Real-world data, gli studi
Il primo studio in collaborazione con la Sihta ha analizzato i determinanti dell’impatto sulla spesa farmaceutica di medicinali per le malattie rare nei primi tre anni di commercializzazione. “In tutto – illustra Russo – sono 52 i dossier analizzati relativi a medicinali ammessi alla rimborsabilità nel periodo fra gennaio 2013 e gennaio 2019, di cui il 35% riguardava i farmaci innovativi. L’unico determinante di un disallineamento tra la spesa attesa al momento dell’autorizzazione AIFA e quella poi successivamente osservata è stato la sua innovatività, come attribuita dalla Commissione tecnico-scientifica. Sebbene, nel caso di farmaci per le malattie rare non innovativi, la spesa farmaceutica osservata nei primi tre anni di commercializzazione risulti in media in linea con le previsioni di spesa attesa al termine della negoziazione, nel caso di farmaci innovativi invece nei primi due anni la spesa osservata risulta superiore a quella attesa.

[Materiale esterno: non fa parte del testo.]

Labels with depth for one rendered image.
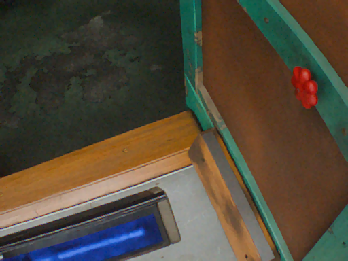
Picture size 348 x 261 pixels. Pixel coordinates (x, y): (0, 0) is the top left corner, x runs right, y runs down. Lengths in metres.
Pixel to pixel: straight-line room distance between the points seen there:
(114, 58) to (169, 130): 1.23
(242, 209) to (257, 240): 0.07
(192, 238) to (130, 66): 1.35
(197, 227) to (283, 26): 0.53
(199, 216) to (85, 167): 0.26
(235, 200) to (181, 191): 0.17
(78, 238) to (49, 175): 0.45
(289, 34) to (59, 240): 0.34
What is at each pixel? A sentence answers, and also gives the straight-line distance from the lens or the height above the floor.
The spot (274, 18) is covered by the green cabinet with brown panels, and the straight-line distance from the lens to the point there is 0.47.
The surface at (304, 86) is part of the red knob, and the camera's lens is 0.42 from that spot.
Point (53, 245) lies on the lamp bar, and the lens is 0.51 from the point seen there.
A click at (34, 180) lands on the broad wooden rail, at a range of 0.96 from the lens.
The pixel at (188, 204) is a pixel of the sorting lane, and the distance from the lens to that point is 0.90.
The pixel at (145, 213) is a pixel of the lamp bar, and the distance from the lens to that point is 0.50.
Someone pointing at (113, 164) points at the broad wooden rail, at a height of 0.76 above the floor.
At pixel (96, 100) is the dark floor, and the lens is 2.01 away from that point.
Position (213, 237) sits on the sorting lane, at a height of 0.74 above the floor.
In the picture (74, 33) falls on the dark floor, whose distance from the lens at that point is 2.35.
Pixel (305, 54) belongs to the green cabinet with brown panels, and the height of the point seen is 1.26.
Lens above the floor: 1.56
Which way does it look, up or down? 57 degrees down
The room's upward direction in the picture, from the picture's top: 5 degrees counter-clockwise

“Quando – continua Russo – non ci sono dati epidemiologici relativi al contesto assistenziale italiano, soprattutto nel caso di malattie rare, anche a causa di pazienti che magari attendono il rimborso dello specifico farmaco, le previsioni potrebbero sottostimare l’effettiva quota di pazienti”. I real-world data ecco che diventano rilevanti per calibrare le valutazioni economiche e questo è uno dei suggerimenti principali che derivano dalla “collaborazione con la Sihta nell’analisi di questi dati sui farmaci per malattie rare”.

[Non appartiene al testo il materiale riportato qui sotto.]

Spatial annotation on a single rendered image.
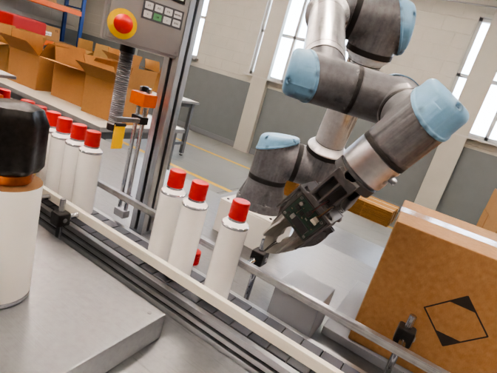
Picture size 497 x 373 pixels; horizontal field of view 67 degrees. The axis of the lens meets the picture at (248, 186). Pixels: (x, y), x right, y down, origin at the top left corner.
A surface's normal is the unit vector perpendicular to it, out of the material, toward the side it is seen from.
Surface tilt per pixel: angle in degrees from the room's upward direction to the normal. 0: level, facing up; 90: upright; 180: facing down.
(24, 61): 90
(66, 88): 91
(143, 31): 90
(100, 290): 0
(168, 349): 0
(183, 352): 0
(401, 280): 90
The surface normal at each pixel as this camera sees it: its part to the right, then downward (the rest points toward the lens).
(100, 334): 0.27, -0.92
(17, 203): 0.71, 0.38
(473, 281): -0.44, 0.14
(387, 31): -0.11, 0.60
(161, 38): 0.39, 0.37

Il secondo studio si è concentrato sull’accesso ai monoclonali e antivirali per il COVID-19 introdotti durante la pandemia. I dati dei registri di monitoraggio AIFA, in questo caso, sono stati utilizzati primariamente nelle attività di coordinamento delle Regioni, con il ministero della Salute e la struttura commissariale, finalizzata ad ottimizzare gli acquisti centralizzati e la loro distribuzione iti sul territorio in funzione dell’andamento della pandemia. “Abbiamo avuto – commenta Russo – gestito i processi di distribuzione e ridistribuzione di questi medicinali in funzione delle regioni dove la pandemia impattava maggiormente e attivato un percorso di comunicazione importante con 82 report pubblici”. Tuttavia, in virtù del fatto che tali medicinali sono stati acquistati centralmente dalla struttura commissariale, questi hanno rappresentato un caso paradigmatico che è stato oggetto di analisi nell’ambito del secondo studio.
Anche sulla scorta di uno studio condotto dall’ALTEMS dell’Università Cattolica del Sacro Cuore, che ha mappato le modalità organizzative di risposta al COVID-19 nelle diverse regioni, Russo spiega: “abbiamo verificato che le prevalenze di trattamento, a parità di casi diagnosticati di COVID-19, in funzione del modello organizzativo a cui erano associate le regioni. Lo studio evidenzia l’importanza dell’organizzazione dell’assistenza farmaceutica locale nel condizionare criticamente l’accesso per il paziente in funzione dei bisogni di cura. Abbiamo imparato dalla pandemia l’importanza di un coordinamento nazionale forte dell’assistenza farmaceutica a supporto delle regioni, che è utile a ridurre quelle disomogeneità territoriali nell’erogazione dell’assistenza che spesso si osservano”.